> ACTIVITY
Transcribe the entries below without alteration.

> RECORD EXCERPTS
....

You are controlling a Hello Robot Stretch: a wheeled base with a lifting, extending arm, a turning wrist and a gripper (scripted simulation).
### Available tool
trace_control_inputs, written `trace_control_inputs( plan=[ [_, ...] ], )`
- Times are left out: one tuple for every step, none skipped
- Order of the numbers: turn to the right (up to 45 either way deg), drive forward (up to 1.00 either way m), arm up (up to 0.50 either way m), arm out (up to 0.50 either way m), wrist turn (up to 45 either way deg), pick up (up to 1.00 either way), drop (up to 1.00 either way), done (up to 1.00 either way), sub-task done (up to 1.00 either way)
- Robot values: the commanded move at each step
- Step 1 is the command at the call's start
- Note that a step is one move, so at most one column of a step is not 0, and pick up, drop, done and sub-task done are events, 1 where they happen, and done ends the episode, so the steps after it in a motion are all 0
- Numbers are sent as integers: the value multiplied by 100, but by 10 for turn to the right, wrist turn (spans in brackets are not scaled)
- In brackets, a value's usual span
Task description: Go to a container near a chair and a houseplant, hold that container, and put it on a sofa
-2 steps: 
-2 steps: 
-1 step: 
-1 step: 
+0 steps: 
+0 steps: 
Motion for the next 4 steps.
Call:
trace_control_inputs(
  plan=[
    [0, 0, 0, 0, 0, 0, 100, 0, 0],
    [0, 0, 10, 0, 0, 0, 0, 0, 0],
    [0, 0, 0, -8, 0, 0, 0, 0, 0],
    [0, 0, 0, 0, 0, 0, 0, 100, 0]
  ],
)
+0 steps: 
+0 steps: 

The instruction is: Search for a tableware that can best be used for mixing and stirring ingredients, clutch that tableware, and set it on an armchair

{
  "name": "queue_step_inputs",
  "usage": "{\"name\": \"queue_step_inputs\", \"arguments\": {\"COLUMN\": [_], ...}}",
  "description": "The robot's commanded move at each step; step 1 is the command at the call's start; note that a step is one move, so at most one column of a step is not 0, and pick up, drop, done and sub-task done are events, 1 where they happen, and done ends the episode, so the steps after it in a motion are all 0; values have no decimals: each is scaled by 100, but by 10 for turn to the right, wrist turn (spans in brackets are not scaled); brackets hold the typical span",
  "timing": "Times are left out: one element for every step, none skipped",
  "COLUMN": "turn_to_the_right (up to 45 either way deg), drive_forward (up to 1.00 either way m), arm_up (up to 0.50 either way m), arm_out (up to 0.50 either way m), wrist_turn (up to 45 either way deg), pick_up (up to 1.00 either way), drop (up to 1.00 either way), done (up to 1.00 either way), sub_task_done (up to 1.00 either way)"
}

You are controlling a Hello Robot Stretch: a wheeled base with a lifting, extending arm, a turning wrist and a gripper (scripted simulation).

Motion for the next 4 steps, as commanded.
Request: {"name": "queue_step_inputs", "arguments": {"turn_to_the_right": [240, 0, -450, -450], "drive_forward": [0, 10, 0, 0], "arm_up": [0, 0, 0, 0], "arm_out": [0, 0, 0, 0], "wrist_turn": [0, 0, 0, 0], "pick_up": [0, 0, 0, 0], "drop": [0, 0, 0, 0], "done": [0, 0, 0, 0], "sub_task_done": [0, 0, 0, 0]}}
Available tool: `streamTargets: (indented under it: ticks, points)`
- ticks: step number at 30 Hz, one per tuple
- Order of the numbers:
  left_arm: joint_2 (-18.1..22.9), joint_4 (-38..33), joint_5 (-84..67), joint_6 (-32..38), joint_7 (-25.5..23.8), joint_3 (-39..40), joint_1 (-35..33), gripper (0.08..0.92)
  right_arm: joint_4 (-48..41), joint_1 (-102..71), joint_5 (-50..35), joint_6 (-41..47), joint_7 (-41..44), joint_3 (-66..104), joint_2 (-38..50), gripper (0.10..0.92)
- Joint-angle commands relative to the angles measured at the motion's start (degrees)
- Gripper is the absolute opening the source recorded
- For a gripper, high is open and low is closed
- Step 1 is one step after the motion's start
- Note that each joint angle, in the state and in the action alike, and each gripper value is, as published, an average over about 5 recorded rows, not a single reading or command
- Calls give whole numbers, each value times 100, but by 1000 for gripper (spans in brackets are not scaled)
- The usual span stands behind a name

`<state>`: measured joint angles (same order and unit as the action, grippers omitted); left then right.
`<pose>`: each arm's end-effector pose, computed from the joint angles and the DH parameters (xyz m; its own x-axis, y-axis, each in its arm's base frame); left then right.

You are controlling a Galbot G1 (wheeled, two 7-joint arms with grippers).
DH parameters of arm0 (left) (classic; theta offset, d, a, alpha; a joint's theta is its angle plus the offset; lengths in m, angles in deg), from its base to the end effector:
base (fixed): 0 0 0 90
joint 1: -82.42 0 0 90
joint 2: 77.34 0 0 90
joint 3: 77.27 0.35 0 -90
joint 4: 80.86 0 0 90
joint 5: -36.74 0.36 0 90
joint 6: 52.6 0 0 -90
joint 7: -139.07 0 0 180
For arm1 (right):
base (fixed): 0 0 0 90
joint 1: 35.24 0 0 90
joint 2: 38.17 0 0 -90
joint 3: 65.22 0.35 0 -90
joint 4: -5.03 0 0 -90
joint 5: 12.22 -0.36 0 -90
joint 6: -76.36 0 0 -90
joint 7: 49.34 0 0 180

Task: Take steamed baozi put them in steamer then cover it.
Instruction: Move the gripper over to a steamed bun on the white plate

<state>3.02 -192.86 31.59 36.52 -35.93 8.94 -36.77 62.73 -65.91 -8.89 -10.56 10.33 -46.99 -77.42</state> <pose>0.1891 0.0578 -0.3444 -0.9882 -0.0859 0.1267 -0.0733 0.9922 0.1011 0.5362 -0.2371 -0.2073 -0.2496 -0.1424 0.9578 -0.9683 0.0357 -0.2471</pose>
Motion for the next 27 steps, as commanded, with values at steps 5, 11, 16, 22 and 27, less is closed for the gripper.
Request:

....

> EXERCISE RESULT
You are controlling a Hello Robot Stretch: a wheeled base with a lifting, extending arm, a turning wrist and a gripper (scripted simulation).
### Available tool
trace_control_inputs, written `trace_control_inputs( plan=[ [_, ...] ], )`
- Times are left out: one tuple for every step, none skipped
- Order of the numbers: turn to the right (up to 45 either way deg), drive forward (up to 1.00 either way m), arm up (up to 0.50 either way m), arm out (up to 0.50 either way m), wrist turn (up to 45 either way deg), pick up (up to 1.00 either way), drop (up to 1.00 either way), done (up to 1.00 either way), sub-task done (up to 1.00 either way)
- Robot values: the commanded move at each step
- Step 1 is the command at the call's start
- Note that a step is one move, so at most one column of a step is not 0, and pick up, drop, done and sub-task done are events, 1 where they happen, and done ends the episode, so the steps after it in a motion are all 0
- Numbers are sent as integers: the value multiplied by 100, but by 10 for turn to the right, wrist turn (spans in brackets are not scaled)
- In brackets, a value's usual span
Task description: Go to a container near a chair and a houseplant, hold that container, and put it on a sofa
-2 steps: 
-2 steps: 
-1 step: 
-1 step: 
+0 steps: 
+0 steps: 
Motion for the next 4 steps.
Call:
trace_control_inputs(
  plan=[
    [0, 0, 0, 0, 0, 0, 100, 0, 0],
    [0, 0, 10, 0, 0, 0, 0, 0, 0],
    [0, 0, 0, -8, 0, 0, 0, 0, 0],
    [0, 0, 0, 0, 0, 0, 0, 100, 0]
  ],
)
+0 steps: 
+0 steps: 

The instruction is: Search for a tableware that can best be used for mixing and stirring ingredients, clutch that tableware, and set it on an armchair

{
  "name": "queue_step_inputs",
  "usage": "{\"name\": \"queue_step_inputs\", \"arguments\": {\"COLUMN\": [_], ...}}",
  "description": "The robot's commanded move at each step; step 1 is the command at the call's start; note that a step is one move, so at most one column of a step is not 0, and pick up, drop, done and sub-task done are events, 1 where they happen, and done ends the episode, so the steps after it in a motion are all 0; values have no decimals: each is scaled by 100, but by 10 for turn to the right, wrist turn (spans in brackets are not scaled); brackets hold the typical span",
  "timing": "Times are left out: one element for every step, none skipped",
  "COLUMN": "turn_to_the_right (up to 45 either way deg), drive_forward (up to 1.00 either way m), arm_up (up to 0.50 either way m), arm_out (up to 0.50 either way m), wrist_turn (up to 45 either way deg), pick_up (up to 1.00 either way), drop (up to 1.00 either way), done (up to 1.00 either way), sub_task_done (up to 1.00 either way)"
}

You are controlling a Hello Robot Stretch: a wheeled base with a lifting, extending arm, a turning wrist and a gripper (scripted simulation).

Motion for the next 4 steps, as commanded.
Request: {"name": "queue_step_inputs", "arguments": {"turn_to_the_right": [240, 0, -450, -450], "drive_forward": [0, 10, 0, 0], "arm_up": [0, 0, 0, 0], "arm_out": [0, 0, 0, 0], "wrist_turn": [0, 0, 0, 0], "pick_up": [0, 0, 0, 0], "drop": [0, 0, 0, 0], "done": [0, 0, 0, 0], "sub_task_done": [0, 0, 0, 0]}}
Available tool: `streamTargets: (indented under it: ticks, points)`
- ticks: step number at 30 Hz, one per tuple
- Order of the numbers:
  left_arm: joint_2 (-18.1..22.9), joint_4 (-38..33), joint_5 (-84..67), joint_6 (-32..38), joint_7 (-25.5..23.8), joint_3 (-39..40), joint_1 (-35..33), gripper (0.08..0.92)
  right_arm: joint_4 (-48..41), joint_1 (-102..71), joint_5 (-50..35), joint_6 (-41..47), joint_7 (-41..44), joint_3 (-66..104), joint_2 (-38..50), gripper (0.10..0.92)
- Joint-angle commands relative to the angles measured at the motion's start (degrees)
- Gripper is the absolute opening the source recorded
- For a gripper, high is open and low is closed
- Step 1 is one step after the motion's start
- Note that each joint angle, in the state and in the action alike, and each gripper value is, as published, an average over about 5 recorded rows, not a single reading or command
- Calls give whole numbers, each value times 100, but by 1000 for gripper (spans in brackets are not scaled)
- The usual span stands behind a name

`<state>`: measured joint angles (same order and unit as the action, grippers omitted); left then right.
`<pose>`: each arm's end-effector pose, computed from the joint angles and the DH parameters (xyz m; its own x-axis, y-axis, each in its arm's base frame); left then right.

You are controlling a Galbot G1 (wheeled, two 7-joint arms with grippers).
DH parameters of arm0 (left) (classic; theta offset, d, a, alpha; a joint's theta is its angle plus the offset; lengths in m, angles in deg), from its base to the end effector:
base (fixed): 0 0 0 90
joint 1: -82.42 0 0 90
joint 2: 77.34 0 0 90
joint 3: 77.27 0.35 0 -90
joint 4: 80.86 0 0 90
joint 5: -36.74 0.36 0 90
joint 6: 52.6 0 0 -90
joint 7: -139.07 0 0 180
For arm1 (right):
base (fixed): 0 0 0 90
joint 1: 35.24 0 0 90
joint 2: 38.17 0 0 -90
joint 3: 65.22 0.35 0 -90
joint 4: -5.03 0 0 -90
joint 5: 12.22 -0.36 0 -90
joint 6: -76.36 0 0 -90
joint 7: 49.34 0 0 180

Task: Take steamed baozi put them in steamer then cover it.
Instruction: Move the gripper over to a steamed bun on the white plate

<state>3.02 -192.86 31.59 36.52 -35.93 8.94 -36.77 62.73 -65.91 -8.89 -10.56 10.33 -46.99 -77.42</state> <pose>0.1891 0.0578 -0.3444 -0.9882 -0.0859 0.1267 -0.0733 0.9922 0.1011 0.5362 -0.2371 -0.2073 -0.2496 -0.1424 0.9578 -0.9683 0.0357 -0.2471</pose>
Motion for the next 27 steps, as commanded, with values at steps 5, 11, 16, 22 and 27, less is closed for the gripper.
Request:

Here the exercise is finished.